People who know how/what/have privilege are not or can not do these things.

People who can and/or would do not know what/how/don't have privilege.

Either new people are needed. I could be one of them, if I'm not
driven back into my busy little hole by this palaver.

Or, those who know/can need to start.

Without one of these two things, nothing will happen. The latter is
not going to happen, based on 2 years of history.

The former won't happen without clear objectives and a clear plan in place.

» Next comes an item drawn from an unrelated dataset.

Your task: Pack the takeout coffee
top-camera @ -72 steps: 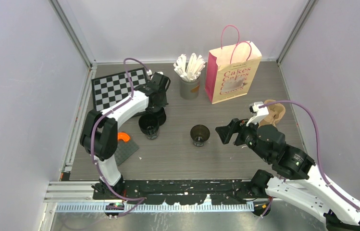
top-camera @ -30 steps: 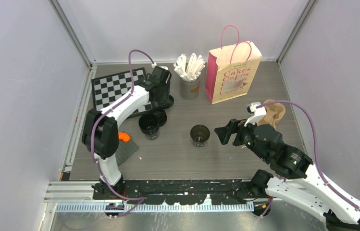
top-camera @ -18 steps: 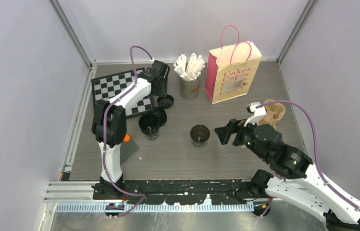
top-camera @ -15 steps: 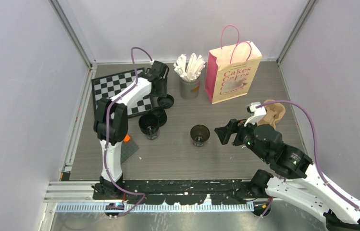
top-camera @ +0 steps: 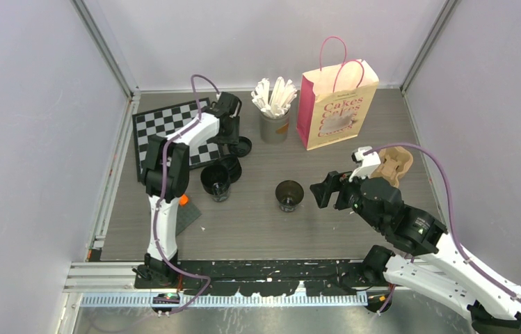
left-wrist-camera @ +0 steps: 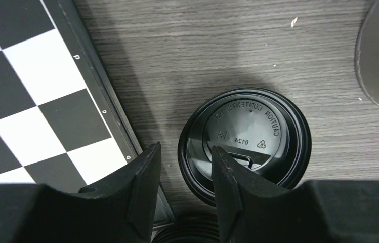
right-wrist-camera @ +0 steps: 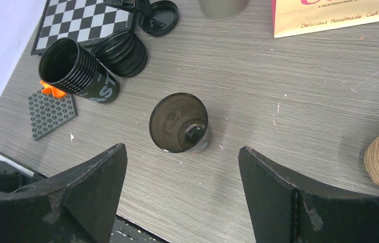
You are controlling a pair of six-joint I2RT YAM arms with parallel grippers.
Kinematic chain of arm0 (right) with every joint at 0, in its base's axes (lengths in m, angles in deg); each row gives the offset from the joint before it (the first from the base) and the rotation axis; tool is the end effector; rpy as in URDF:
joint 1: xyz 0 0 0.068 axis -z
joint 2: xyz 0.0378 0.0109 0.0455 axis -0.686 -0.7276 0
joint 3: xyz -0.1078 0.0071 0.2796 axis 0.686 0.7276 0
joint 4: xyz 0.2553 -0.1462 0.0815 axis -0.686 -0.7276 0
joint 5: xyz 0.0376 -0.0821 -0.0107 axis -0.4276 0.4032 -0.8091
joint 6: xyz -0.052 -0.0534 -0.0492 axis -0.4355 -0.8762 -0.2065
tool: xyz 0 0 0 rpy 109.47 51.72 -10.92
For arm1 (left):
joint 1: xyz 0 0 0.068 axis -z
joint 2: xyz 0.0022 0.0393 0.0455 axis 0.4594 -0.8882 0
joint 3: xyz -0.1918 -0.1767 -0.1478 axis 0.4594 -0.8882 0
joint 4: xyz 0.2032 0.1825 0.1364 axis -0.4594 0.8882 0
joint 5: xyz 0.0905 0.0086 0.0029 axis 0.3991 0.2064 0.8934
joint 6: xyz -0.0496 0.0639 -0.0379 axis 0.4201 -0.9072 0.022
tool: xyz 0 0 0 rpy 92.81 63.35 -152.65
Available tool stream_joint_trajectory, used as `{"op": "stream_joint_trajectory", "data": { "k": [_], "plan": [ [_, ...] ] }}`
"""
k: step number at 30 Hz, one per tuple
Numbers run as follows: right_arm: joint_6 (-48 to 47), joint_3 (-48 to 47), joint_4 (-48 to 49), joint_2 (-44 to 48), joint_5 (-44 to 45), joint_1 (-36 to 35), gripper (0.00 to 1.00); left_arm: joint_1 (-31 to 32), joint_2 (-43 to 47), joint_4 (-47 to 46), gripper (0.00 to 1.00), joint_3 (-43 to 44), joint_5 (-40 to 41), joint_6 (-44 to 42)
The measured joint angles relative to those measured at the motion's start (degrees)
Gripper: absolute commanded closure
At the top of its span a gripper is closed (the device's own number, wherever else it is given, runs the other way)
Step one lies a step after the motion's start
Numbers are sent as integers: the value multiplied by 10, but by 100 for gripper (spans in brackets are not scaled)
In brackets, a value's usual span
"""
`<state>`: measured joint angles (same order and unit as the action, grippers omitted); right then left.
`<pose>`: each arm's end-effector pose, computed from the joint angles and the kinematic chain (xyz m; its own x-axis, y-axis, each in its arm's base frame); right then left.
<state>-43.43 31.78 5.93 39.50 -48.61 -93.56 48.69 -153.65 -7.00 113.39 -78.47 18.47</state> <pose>0.1418 0.1261 0.3390 -0.4500 0.1326 -0.8831 -0.3391 0.8895 0.3063 0.5131 -0.1876 0.1586 -0.8563 -0.0025 -0.5164 0.0180 0.9992 -0.0345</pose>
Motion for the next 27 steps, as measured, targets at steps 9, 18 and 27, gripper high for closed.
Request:
{"op": "stream_joint_trajectory", "data": {
  "k": [9,18,27],
  "plan": [
    [-3,0,0,-18,1,0,15,0,-25,0,81,4,-9,-11],
    [-2,0,4,-24,2,0,15,-1,-24,1,100,8,-15,-12],
    [-21,6,85,-48,20,0,17,-3,49,10,100,1,-19,-5]
  ]
}}
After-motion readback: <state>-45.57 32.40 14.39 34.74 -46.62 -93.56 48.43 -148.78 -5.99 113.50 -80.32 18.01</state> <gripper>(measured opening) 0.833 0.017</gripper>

Of course it's not the hard part of the problem; it's just a way to
break the big problem down.

In order for someone like me to start executing tasks, they have to be
there, and clear. I'm not going to waste my precious time doing some
script that's going to be deprecated or is just an exercise or
initiation ceremony; I already work 20 hours a day, every day. If a
clear path lays ahead, maybe someone will step up to fill a role. If
not, no one can.

Fred.

On Fri, Oct 26, 2012 at 5:54 PM, Ian Lance Taylor <iant@google.com> wrote:
> On Fri, Oct 26, 2012 at 8:42 AM, Fred Cooke <fred.cooke@gmail.com> wrote:
>>
>>> There is nothing wrong with doing that, it just won't help.
>>
>> So you're saying that I should give up and leave this thread here as a
>> warning for other hopeful souls to also not bother?
>>
>> I can't see how it can not help. Any action requires some sort of game
>> plan. And provided it's sufficiently distributed and fragmented, you
>> keep a barrier to entry up. Perhaps that's what some want? I doubt all
>> want it, though. A clear "what's needed" collated in ONE place in a
>> readable format with ordering almost can't not help. It identifies the
>> first step, whatever it may be. That first step is currently drowned
>> in a barrel of a thousand unordered steps, which in-crowders know
>> about, and the order of, but anyone else wanting to help is powerless
>> to find out about.
>
> Creating a task list is a great start if you then start executing the
> tasks.  But creating a task list and not proceeding to execute them
> won't help because things change.  If somebody decides to tackle the
> job a year from now, they will have to revisit the whole thing anyhow.
>
> I guess I shouldn't say that it won't help at all.  It will a help a
> little, in that it will provide yet another starting place for that
> hypothetical person a year from now.  But it won't help very much.
> It's not the hard part of the problem.